Pada 22 Oktober 2024, Mahkamah Agung (MA) mengabulkan kasasi jaksa, menganulir vonis bebas Ronald Tannur, dan menjatuhkan hukuman 5 tahun penjara.
Tak berhenti di situ, pada 23 Oktober 2024, Kejaksaan Agung (Kejagung) bergerak cepat menangkap tiga hakim yang memvonis bebas Ronald, yakni Erintuah Damanik, Mangapul, dan Heru Hanindyo, yang kemudian ditetapkan sebagai tersangka.

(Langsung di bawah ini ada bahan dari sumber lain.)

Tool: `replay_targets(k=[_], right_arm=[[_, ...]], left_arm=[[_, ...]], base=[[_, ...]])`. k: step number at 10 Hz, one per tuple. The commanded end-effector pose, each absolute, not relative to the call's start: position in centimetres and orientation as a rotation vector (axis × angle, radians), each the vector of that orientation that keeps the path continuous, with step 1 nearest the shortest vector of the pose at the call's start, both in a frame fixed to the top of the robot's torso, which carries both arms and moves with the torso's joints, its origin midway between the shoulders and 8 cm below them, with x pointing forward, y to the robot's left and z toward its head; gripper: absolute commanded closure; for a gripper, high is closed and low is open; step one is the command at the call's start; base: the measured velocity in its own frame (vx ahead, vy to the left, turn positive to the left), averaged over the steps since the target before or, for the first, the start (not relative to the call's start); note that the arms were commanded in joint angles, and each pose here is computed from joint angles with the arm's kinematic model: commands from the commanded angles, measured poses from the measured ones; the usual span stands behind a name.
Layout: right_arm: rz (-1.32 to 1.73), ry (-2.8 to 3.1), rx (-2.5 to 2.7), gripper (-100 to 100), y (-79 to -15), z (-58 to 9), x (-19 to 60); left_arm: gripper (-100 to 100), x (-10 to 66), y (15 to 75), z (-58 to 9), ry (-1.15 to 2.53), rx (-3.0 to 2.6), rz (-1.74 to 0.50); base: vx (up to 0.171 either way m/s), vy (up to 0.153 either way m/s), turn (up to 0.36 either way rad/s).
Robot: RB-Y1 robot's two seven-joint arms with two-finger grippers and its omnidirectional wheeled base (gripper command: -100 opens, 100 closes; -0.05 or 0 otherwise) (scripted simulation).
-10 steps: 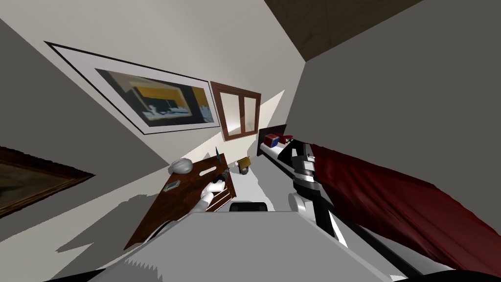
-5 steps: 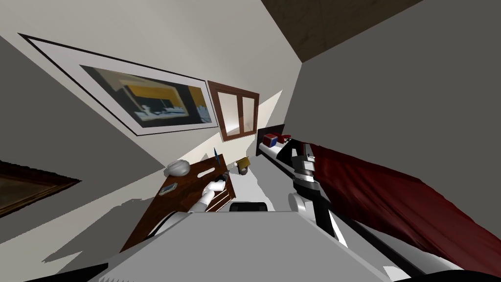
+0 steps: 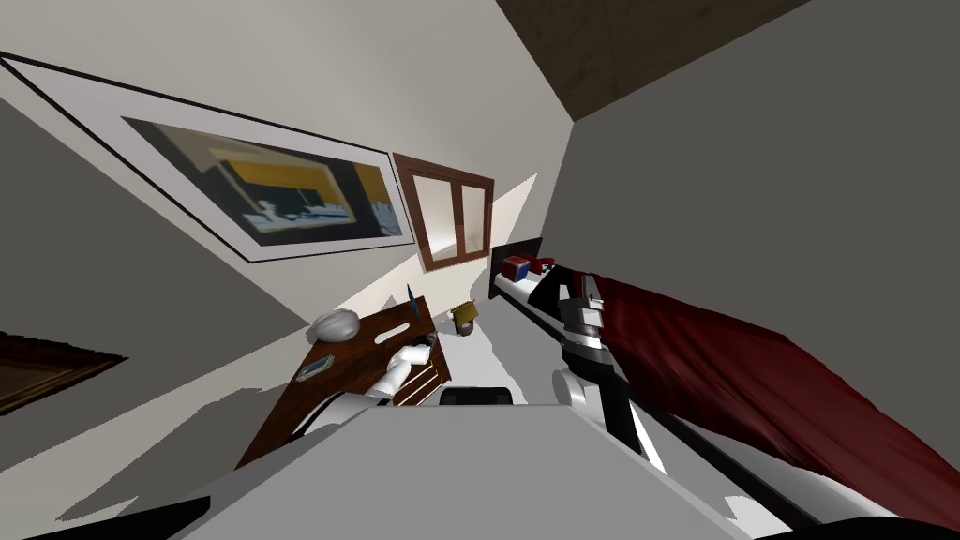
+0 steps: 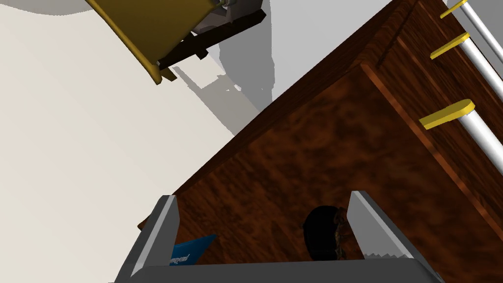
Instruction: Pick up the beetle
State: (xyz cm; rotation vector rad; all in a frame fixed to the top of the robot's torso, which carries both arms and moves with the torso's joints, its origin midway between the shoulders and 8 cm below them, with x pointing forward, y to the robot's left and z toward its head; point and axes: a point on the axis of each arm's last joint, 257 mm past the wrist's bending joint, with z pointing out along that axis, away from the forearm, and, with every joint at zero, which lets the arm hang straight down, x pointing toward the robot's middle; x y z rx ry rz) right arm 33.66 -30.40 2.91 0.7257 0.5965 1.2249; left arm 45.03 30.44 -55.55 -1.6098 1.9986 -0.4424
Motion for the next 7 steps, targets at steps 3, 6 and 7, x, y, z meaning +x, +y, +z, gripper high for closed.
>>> replay_targets(k=[3, 6, 7], right_arm=[[1.225, 0.596, 0.726, 0, -30.4, 2.9, 33.7], [1.225, 0.596, 0.726, 0, -30.4, 2.9, 33.7], [1.225, 0.596, 0.726, 0, -30.4, 2.9, 33.7]], left_arm=[[-100, 44.0, 30.8, -56.5, 2.024, -1.625, -0.404], [-100, 42.5, 32.4, -57.6, 2.078, -1.648, -0.308], [-100, 41.8, 33.2, -57.9, 2.097, -1.658, -0.266]], base=[[0.006, 0.009, -0.009], [0.013, 0.016, -0.041], [0.029, 0.047, -0.053]])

Penyelidikan melebar, Kejagung kemudian menangkap sejumlah pihak lain yang terlibat, termasuk mantan pejabat MA Zarof Ricar sebagai makelar perkara, pengacara Ronald Tannur bernama Lisa Rachmat, serta ibu Ronald Tannur, Meirizka Widjaja. Kini, nama-nama tersebut telah divonis bersalah dan menjalani hukuman penjara.

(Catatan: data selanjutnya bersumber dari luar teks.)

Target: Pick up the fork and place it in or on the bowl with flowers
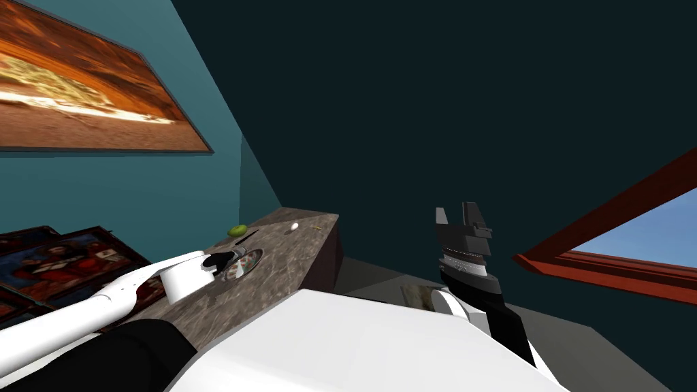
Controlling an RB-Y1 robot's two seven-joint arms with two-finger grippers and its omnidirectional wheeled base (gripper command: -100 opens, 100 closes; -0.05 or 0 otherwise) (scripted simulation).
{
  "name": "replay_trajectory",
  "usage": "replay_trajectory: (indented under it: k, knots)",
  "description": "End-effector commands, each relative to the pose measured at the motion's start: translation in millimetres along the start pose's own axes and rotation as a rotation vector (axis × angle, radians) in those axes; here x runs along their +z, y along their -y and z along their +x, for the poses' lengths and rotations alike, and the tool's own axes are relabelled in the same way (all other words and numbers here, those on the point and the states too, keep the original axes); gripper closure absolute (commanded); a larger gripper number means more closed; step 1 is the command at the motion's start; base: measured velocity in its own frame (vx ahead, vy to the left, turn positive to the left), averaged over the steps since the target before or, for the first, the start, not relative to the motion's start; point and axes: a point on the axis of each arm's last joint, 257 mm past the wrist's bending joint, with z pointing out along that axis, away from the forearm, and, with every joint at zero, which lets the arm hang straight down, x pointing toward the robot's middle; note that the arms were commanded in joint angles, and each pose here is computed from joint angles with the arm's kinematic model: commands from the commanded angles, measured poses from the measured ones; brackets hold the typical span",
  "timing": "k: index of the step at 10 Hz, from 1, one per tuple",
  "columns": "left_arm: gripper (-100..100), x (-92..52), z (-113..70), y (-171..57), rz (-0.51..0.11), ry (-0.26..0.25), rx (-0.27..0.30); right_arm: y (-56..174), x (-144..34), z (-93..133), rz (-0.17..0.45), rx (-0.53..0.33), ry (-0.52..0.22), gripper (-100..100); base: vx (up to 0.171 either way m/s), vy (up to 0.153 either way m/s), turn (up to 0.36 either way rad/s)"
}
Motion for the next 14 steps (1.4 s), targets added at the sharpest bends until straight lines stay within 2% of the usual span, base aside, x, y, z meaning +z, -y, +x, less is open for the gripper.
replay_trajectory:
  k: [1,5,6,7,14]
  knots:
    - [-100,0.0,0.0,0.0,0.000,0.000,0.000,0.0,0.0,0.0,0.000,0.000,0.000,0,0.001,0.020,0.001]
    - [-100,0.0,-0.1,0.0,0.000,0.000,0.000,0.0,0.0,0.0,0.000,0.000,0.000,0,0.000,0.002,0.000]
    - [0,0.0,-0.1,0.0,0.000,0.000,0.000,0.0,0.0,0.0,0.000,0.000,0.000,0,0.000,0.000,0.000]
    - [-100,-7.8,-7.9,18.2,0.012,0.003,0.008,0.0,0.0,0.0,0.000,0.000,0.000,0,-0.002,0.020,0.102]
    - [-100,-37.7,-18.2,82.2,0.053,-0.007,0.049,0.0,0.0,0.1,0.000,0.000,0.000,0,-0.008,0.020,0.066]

Sebagai pengembangan kasus, Kejagung menetapkan Rudi Suparmono sebagai tersangka baru dan berhasil menangkapnya di Palembang pada 14 Juni 2025, sebelum membawanya ke Jakarta untuk proses hukum lebih lanjut.
Proses persidangan Rudi dimulai pada Mei 2025. Jaksa mendakwa Rudi menerima suap sebesar SGD 43 ribu (sekitar Rp 548 juta) dari pengacara Ronald, Lisa Rachmat.

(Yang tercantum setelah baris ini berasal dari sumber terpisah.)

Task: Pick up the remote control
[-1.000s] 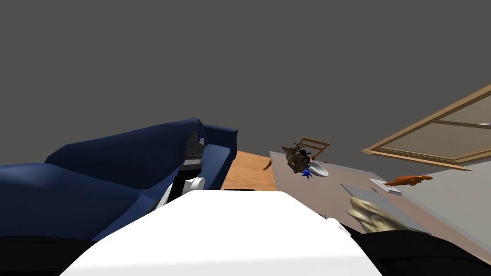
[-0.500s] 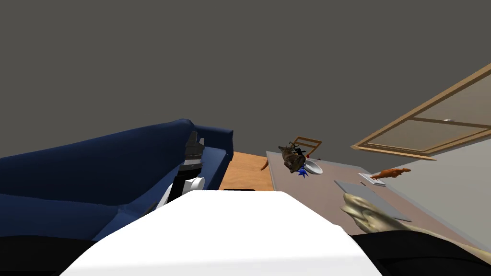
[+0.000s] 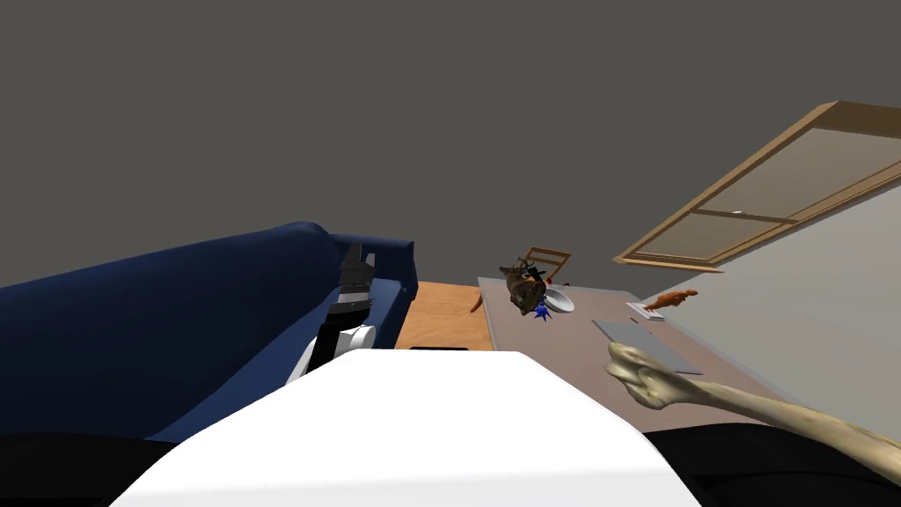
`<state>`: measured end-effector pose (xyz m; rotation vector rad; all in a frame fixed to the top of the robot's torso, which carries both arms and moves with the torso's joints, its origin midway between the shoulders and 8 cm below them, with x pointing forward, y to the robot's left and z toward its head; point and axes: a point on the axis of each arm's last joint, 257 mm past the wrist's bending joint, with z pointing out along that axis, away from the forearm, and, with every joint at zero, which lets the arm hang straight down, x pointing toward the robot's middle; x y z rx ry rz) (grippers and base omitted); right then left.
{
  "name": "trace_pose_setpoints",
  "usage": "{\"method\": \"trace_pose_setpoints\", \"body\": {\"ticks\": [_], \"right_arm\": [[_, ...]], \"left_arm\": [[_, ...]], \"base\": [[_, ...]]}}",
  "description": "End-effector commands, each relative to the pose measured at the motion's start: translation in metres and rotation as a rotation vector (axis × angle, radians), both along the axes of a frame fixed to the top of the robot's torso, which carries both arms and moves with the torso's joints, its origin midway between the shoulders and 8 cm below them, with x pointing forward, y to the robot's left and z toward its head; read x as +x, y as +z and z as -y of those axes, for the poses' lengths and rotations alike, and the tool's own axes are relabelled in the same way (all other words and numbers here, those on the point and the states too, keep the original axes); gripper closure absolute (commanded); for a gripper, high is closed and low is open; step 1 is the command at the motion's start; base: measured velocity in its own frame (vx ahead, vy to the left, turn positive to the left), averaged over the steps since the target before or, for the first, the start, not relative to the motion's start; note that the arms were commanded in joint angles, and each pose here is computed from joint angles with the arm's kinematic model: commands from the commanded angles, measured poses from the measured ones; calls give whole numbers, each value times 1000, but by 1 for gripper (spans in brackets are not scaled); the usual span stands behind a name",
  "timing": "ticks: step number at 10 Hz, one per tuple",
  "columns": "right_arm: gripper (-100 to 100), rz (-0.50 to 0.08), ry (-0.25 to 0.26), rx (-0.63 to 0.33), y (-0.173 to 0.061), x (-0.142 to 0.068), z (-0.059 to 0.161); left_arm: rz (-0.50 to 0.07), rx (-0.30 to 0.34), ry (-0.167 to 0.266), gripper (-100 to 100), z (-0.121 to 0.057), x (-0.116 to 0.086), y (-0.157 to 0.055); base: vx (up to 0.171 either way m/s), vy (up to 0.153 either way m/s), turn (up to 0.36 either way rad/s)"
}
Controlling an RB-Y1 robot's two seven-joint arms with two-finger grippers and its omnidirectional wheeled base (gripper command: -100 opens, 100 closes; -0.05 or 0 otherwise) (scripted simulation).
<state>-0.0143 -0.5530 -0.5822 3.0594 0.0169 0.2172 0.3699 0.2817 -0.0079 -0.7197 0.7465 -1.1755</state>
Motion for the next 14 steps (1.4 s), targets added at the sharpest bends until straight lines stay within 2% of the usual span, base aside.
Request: {"method": "trace_pose_setpoints", "body": {"ticks": [1,2,3,4,5,6,8,9,11,12,14], "right_arm": [[-100,-3,-62,45,-4,-10,-14],[-100,-2,-36,26,-4,-6,-10],[0,-3,-42,31,-4,-7,-11],[-100,7,0,32,-7,22,-15],[-100,-5,23,42,-10,21,-22],[-100,12,51,35,-10,50,-23],[-100,-8,89,52,-16,48,-34],[-100,7,122,45,-15,76,-37],[-100,-10,154,58,-20,74,-47],[-100,6,187,48,-18,102,-50],[-100,-12,220,60,-23,99,-60]], "left_arm": [[0,0,0,0,0,0,0],[0,0,0,0,0,0,0],[0,0,0,0,0,0,0],[0,0,0,0,0,0,0],[0,0,0,0,0,0,0],[0,0,0,0,0,0,0],[0,0,0,0,0,0,0],[0,0,0,0,0,0,0],[0,0,0,0,0,0,0],[0,0,0,0,0,0,0],[0,0,0,0,0,0,0]], "base": [[64,-71,-173],[29,-28,-31],[5,-5,8],[27,-48,-359],[30,-37,-266],[37,-55,-386],[24,-19,-180],[34,-28,-329],[25,-17,-150],[25,-40,-452],[26,-15,-102]]}}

Uang tersebut diduga diberikan agar Rudi memilih majelis hakim yang mengadili perkara Ronald sesuai dengan permintaan Lisa.
Selain itu, Rudi juga didakwa menerima gratifikasi dengan total nilai fantastis, mencapai Rp 21,9 miliar selama menjabat sebagai hakim.
Gratifikasi ini disebut diterima dalam berbagai mata uang, yaitu Rp 1.721.569.000, USD 383 ribu, dan SGD 1.099.581.
“Telah menerima uang sejumlah total Rp 1.721.569.000, USD 383.000, dan SGD 1.099.581 harus dianggap sebagai suap yang berhubungan dengan jabatan dan berlawanan dengan kewajiban dan tugas,” jelas jaksa saat membacakan surat dakwaan di Pengadilan Tipikor Jakarta pada Senin, 19 Mei 2025.
Setelah melewati serangkaian persidangan, jaksa menuntut Rudi Suparmono dihukum 7 tahun penjara. Jaksa meyakini Rudi terbukti bersalah menerima suap dan gratifikasi.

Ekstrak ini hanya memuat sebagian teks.